Health Research and Policy

covTDT Documentation

Jerry Halpern
(650) 723-5705

July 23, 2004



covTDT

This program implements analyses described in Whittemore AS, Halpern J, and Ahsan H. 2004. The documentation for COVTDT is this note and the Whittemore, Halpern, and Ahsan (WHA) paper. It and the COVTDT program are availabile at

COVTDT_abs

NOTE:NOTE:NOTE:
Using the notation of WHA, the program COVTDT assumes that in equation(4) of WHA, nu_10 = nu_20 = 0. The user must specify all p covariates as columns in the file named wcovars.dat (see below). For most applications, an additional column of ones is needed. If this column is omitted, the results are obtained under the assumption that Mendelian inheritance holds at the baseline(zero) levels of the covariates.
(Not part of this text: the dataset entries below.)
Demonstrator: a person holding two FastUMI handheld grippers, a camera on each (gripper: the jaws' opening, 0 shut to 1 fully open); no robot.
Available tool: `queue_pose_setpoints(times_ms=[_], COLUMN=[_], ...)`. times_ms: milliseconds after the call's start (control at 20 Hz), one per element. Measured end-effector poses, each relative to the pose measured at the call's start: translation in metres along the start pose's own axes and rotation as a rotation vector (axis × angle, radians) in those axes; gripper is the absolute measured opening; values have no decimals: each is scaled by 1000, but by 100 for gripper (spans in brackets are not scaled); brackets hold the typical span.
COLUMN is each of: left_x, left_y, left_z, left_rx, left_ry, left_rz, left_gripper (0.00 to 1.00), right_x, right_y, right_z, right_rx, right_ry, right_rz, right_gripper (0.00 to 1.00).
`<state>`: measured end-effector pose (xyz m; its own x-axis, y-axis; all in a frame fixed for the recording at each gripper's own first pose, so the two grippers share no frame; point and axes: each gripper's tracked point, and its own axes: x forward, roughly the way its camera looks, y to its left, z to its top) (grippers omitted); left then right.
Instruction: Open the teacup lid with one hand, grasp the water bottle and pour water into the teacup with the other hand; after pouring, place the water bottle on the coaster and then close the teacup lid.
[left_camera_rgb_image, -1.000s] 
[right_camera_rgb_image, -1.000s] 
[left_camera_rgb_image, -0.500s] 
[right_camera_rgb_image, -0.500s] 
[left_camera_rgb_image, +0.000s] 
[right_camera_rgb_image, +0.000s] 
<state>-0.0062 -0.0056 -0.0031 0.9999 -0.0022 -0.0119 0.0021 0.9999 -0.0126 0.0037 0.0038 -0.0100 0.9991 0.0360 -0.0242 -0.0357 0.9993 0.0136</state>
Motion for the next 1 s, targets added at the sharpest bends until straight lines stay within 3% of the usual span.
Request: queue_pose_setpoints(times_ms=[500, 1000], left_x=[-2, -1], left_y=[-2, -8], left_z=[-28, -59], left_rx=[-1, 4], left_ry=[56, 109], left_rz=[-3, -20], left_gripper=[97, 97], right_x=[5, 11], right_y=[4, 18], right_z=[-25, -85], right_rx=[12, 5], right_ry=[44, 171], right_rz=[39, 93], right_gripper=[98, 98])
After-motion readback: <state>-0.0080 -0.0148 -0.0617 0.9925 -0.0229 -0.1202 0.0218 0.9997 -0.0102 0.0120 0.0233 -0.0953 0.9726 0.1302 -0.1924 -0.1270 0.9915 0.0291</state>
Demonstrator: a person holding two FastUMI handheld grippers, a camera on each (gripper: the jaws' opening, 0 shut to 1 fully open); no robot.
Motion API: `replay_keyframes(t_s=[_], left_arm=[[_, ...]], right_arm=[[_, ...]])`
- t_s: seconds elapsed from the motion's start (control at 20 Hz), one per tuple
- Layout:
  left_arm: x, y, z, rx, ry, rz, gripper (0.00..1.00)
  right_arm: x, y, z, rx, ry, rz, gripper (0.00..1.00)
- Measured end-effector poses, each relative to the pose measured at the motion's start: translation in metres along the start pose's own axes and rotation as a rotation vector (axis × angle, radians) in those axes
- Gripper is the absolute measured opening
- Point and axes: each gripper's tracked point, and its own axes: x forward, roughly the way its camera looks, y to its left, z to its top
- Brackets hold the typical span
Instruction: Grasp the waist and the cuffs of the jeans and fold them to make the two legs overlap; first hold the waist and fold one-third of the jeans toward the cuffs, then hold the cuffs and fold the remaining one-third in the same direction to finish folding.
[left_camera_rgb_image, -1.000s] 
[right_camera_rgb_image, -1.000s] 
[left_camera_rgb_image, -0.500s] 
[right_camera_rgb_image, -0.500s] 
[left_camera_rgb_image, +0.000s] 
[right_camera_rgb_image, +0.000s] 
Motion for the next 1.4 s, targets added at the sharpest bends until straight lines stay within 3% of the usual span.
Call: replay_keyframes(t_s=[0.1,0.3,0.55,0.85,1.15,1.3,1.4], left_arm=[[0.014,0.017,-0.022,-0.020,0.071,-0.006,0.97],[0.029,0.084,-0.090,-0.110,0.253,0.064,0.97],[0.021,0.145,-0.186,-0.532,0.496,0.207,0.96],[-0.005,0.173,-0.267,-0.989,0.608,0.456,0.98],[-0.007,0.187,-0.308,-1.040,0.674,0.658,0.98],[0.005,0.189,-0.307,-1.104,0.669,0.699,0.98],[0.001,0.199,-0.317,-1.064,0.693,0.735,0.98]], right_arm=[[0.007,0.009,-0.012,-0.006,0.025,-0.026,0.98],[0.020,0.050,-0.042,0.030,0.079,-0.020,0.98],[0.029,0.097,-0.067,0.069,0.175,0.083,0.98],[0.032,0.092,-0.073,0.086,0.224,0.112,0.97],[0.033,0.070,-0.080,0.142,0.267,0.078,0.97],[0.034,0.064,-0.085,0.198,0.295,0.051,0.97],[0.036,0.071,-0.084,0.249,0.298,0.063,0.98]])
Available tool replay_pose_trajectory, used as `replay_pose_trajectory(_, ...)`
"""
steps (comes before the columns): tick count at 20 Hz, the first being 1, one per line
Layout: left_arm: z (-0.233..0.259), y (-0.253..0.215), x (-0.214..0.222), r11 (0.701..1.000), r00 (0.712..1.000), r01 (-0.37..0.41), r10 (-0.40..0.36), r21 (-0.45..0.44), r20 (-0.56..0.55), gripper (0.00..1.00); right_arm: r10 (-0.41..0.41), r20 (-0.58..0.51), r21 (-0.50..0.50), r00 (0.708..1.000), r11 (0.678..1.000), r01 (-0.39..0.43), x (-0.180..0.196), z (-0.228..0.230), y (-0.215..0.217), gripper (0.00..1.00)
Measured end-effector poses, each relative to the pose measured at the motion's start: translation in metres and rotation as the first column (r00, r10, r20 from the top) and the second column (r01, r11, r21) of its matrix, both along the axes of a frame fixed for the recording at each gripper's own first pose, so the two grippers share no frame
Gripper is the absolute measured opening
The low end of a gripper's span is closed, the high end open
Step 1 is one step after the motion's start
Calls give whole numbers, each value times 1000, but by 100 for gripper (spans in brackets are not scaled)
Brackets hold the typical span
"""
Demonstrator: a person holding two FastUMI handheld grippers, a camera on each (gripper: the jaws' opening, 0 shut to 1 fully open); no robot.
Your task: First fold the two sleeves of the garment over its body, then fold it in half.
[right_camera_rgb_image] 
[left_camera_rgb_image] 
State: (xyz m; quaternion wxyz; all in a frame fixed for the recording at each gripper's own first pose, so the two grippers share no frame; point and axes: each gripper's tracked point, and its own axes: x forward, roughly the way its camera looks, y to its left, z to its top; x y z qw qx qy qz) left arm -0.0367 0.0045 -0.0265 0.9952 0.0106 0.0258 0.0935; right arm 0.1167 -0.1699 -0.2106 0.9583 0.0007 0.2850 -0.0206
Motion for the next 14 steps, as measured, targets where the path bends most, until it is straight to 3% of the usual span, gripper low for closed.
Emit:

=================================================================
INSTALLING COVTDT
=================================================================

COVTDT is written in C. Despite the "exe" suffix, covTDTzip.exe is actually a "zip" archive. It is named covTDTzip.exe to avoid the tendency of some browser configurations to process a file named, ".zip" with the zip software rather than to just download it without alteration when the browser is requested to do so.

0)The files in covTDTzip.exe are:
covTDT_README.htm
covTDT_README.htm is this "README" file.

2aux.c
2include.h
covTDT.c
2include.h 2aux.c and covTDT.c is the source code for covTDT. The main program is in covTDT.c .

covTDT.sol
covTDT.win
covTDT.sol is an executable for Solaris sparc machines.
covTDT.win is an executable for Windows2000 machines. They will likely run on any Windows machine NT or later.

makefile.sol
makefile.win
These are the "makefiles" for solaris and for windows that I used. They are used by the "make" command to process the source code using facilities that are present on my machines and output the executables.

wcovars.dat
wpedigree.dat
wweights.dat
These files are example input files for covTDT.

1)Download covTDTzip.exe from
http://www.stanford.edu/dept/HRP/epidemiology/COVTDT and rename it covTDT.zip after it is downloaded.

2)If you are using WINDOWS, then open a Command Window and move to a directory, call it "dirTDT" in which you want to work with COVTDT.

3)Move to a directory, call it "dirTDT" in which you want to work with COVTDT.

4)move covTDT.zip to "dirTDT" and unzip the covTDT.zip file.
a)On a windows machine "move covTDT.win covTDT.exe".
This executable was compiled using gcc 3.3.1 under cygwin with the "-mno-cygwin" option (and with the mingw gcc libraries also installed) on a Dell machine running WINDOWS2000.
b)On a Unix machine "mv covTDT.sol covTDT". This executable was compiled using gcc3.2 on a SUN sunblade1000 running Solaris 2.8.

5)After you have created in the current directory the files wpedigree.dat, wcovars.dat (if you have one or more covariates), and wweights.dat which are described below, you can execute COVTDT with the command: "covTDT"

=================================================================
USER RESPONSES FOR COVTDT
=================================================================

1) "Enter the number of covariates(Including the Intercept if there is one)-->"

Enter the number of covariates. If there are no covariates the user may enter 0. The analysis done is then almost the same as that done by other versions of the TDT without covariates such as FBAT (Rabinowitz & Laird), FGAP Whittemore & Halpern (2003), and TRANSMIT (Clayton 1999).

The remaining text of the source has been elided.